Итак, «жизнь» в виде опустившегося пьяницы, нелепо самодовольного, безнадежно одурманенного, уже неспособного внять никаким резонам. И самое главное — обреченного, близкого к смерти. Ибо испитое лицо, тощее, все ребра наперечет, тело, напоминающие разинутую пасть змеи штрипки подтяжек — это признаки неотвратимо приближающегося конца. Трудно представить себе более наглядный пример иронического освоения прославлявшей «жизнь» лирики Ницше. «Вот что такое ваша «жизнь», если она упивается своей бездуховностью и мнит себя госпожой бытия, — словно бы говорит этот рисунок каждым своим штрихом, — Она несет в себе только гибель, как принесла гибель своему мужу Амра Якоби, а маленькому господину Фридеману — фон Ринлинген. И поэтому прославления «за счет духа» она не заслуживает».
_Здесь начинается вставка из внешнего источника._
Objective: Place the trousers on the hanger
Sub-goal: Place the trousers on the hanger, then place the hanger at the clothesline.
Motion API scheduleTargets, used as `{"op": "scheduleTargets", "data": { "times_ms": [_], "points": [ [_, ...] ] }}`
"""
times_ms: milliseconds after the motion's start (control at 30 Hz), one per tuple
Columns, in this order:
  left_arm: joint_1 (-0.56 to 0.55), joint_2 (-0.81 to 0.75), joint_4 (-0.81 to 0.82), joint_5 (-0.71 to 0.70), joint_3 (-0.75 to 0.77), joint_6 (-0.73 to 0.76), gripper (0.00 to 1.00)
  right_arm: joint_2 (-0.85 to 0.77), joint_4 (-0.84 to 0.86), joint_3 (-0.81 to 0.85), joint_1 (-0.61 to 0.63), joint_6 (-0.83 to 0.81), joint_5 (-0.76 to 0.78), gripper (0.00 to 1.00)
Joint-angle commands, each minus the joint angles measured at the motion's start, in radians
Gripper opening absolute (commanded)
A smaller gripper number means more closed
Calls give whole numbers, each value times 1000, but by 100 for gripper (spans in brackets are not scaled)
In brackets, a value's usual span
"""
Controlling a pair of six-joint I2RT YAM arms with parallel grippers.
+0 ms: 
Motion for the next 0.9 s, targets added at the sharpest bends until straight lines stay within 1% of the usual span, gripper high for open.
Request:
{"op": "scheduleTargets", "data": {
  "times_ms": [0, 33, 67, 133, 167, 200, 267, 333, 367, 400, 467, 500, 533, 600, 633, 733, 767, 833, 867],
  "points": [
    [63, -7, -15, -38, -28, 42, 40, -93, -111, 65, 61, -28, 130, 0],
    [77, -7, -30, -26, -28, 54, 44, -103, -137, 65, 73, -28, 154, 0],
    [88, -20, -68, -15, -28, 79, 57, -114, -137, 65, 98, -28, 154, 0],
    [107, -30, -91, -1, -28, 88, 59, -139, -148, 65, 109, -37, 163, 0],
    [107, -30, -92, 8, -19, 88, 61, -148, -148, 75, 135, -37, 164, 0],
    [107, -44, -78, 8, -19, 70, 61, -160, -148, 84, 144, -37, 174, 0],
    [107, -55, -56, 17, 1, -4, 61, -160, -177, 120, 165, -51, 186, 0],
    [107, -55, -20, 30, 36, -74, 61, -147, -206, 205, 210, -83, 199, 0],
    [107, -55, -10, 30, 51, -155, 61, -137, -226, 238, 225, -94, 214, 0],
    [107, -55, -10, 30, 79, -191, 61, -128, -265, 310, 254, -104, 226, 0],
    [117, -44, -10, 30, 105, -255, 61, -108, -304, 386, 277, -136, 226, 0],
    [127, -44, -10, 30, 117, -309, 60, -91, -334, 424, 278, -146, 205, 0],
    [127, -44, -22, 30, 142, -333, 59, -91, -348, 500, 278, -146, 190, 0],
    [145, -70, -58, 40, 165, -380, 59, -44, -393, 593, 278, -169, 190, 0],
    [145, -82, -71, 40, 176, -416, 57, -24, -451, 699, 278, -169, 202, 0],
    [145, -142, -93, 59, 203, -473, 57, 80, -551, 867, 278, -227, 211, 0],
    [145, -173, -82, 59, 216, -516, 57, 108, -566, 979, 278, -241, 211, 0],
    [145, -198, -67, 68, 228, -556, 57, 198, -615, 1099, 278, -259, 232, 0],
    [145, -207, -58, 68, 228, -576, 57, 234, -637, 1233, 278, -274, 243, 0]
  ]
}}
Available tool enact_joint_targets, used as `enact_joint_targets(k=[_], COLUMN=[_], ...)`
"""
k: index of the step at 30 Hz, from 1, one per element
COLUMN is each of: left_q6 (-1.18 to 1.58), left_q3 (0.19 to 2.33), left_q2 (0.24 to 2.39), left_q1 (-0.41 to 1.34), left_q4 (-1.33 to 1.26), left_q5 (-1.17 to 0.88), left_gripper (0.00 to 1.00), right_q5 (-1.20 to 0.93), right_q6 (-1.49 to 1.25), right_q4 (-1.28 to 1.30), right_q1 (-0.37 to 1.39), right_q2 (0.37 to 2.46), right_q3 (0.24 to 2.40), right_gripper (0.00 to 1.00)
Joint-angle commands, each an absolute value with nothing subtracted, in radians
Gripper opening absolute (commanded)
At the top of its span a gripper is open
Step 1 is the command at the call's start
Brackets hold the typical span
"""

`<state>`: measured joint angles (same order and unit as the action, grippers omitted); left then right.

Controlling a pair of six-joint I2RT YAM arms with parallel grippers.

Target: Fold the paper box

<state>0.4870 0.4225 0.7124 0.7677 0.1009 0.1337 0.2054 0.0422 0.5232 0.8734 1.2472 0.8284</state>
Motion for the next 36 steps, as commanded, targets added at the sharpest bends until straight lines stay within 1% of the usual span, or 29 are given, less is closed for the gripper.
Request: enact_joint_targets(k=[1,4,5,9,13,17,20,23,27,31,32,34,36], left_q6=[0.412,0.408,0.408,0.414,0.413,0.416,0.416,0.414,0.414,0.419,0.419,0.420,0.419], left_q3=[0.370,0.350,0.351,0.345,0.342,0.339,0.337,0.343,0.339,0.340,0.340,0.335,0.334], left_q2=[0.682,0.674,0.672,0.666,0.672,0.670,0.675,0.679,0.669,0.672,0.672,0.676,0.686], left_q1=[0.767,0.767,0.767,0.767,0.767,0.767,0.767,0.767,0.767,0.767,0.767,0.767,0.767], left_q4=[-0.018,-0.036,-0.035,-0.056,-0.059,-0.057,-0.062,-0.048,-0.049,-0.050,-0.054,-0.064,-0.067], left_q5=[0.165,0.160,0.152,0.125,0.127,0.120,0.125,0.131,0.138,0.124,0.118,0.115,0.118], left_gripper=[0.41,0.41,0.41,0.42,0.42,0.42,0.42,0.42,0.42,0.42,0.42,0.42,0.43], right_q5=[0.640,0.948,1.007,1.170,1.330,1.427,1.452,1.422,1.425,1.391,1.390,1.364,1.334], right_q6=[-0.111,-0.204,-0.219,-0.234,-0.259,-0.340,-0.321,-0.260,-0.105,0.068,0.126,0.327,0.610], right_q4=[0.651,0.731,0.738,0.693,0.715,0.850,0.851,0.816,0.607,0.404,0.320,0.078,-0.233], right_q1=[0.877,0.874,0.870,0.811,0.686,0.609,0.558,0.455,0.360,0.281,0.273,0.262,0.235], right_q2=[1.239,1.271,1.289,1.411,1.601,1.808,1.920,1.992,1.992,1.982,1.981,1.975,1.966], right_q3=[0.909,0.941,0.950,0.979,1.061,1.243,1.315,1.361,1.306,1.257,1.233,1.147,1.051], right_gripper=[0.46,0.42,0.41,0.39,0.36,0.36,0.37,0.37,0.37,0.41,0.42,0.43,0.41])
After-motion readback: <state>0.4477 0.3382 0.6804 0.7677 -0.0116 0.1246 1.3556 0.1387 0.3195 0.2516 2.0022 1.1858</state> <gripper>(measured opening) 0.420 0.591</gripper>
Еще теснее связан со всем дальнейшим творчеством Томаса Манна другой образ, впервые оформившийся, может быть, как раз в ходе этого непритязательного рисования. Карикатура «Матерь Природа» варьирует тему отталкивающего безобразия и губительности слепой, то есть не признающей этики, издевающейся над разумом жизни. Упершись руками в широкие бедра, нагло ухмыляясь и дразняще высунув язык, на нас глядит с рисунка старая шлюха. Нос ее напоминает свиное рыло, жидкие волосы растрепаны, лоб в морщинах, но она, в отличие от несчастного забулдыги предыдущей карикатуры, убеждена в своей неотразимости, она глядит победительно и самоуверенно, она знает, что и самая ее мерзость способна завлечь. Вариация вносит в тему новый мотив. И мотив этот будет преследовать Томаса Манна очень упорно. Пройдут десятилетия, и в «Волшебной горе», в одной из речей мингера Пеперкорна, появится сходная персонификация жизни: «Жизнь, молодой человек, — это женщина, распростертая женщина, пышно вздымаются ее груди, словно два близнеца, мягко круглится живот между выпуклыми бедрами, у нее тонкие руки, упругие ляжки и полузакрытые глаза, и она с великолепным и насмешливым вызовом требует от нас величайшей настойчивости...» Обрабатывая в тетралогии «Иосиф и его братья» ту часть библейской легенды, которая повествует о том, как Иаков вступил в брак с нелюбимой Лией, потому что в темноте принял ее за горячо любимую Рахиль, Томас Манн снова заставит прозвучать мотив слепого равнодушия природы к этическим представлениям человека. В «Докторе Фаустусе» слова «Матерь Природа», в точности повторяющие подпись под рисунком из «Книги с картинками», будут вложены в уста черта и произнесены им в контексте, опять-таки свидетельствующем о постоянстве возвращений Томаса Манна к образу, возникшему у него тогда в Италии не без влияния Ницше: «Маскарадное фиглярство матери-природы, у которой всегда высунут на сторону кончик языка». И даже в самом позднем своем романе, «Избраннике», писатель вернется к мотиву обольстительной безнравственности природы. Когда герой по неведению женится на собственной матери, средневековый монах Клеменс, от лица которого ведется рассказ, воскликнет: «Позор природе и ее безразличию!» — и, словно бы раскрывая содержащийся в бреду композитора Леверкюна намек на демонизм природы, заявит: «Мой дух не хочет примириться с природой, он ей противится. Она от дьявола, ибо безразличие ее не знает предела».
«Книга с картинками», содержавшая 28 раскрашенных рисунков и 47 гравюр, пропала, повторяем, вместе с прочим имуществом Томаса Манна, которое было распродано с аукциона нацистскими властями. «Возможно, — говорит сын писателя Голо, — она находится у кого-то где-нибудь в Германии, но тот, у кого она находится, об этом не заявляет, а может быть, даже не знает, какой драгоценностью он владеет». И правда, какая драгоценность этот альбом, если даже сохранившиеся рисунки и строки, малая его часть, так много рассказывают о молодом Томасе Манне. Пристрастие к пародии, юмору, иронии, склонность противопоставлять «духу» «природу» и «жизнь», стремление обобщить, символизировать конкретную натуру и наоборот: придать идее зримость, вещественность, упорство в варьировании одной и той же темы — все это постоянные свойства дальнейшего творчества Томаса Манна, которые видны и в том малом, что дошло до нас от «Книги с картинками». Если бы она уцелела, перечень этих ранних задатков был бы, несомненно, гораздо длиннее, и артистизм «ожидания» раскрылся бы с большей полнотой.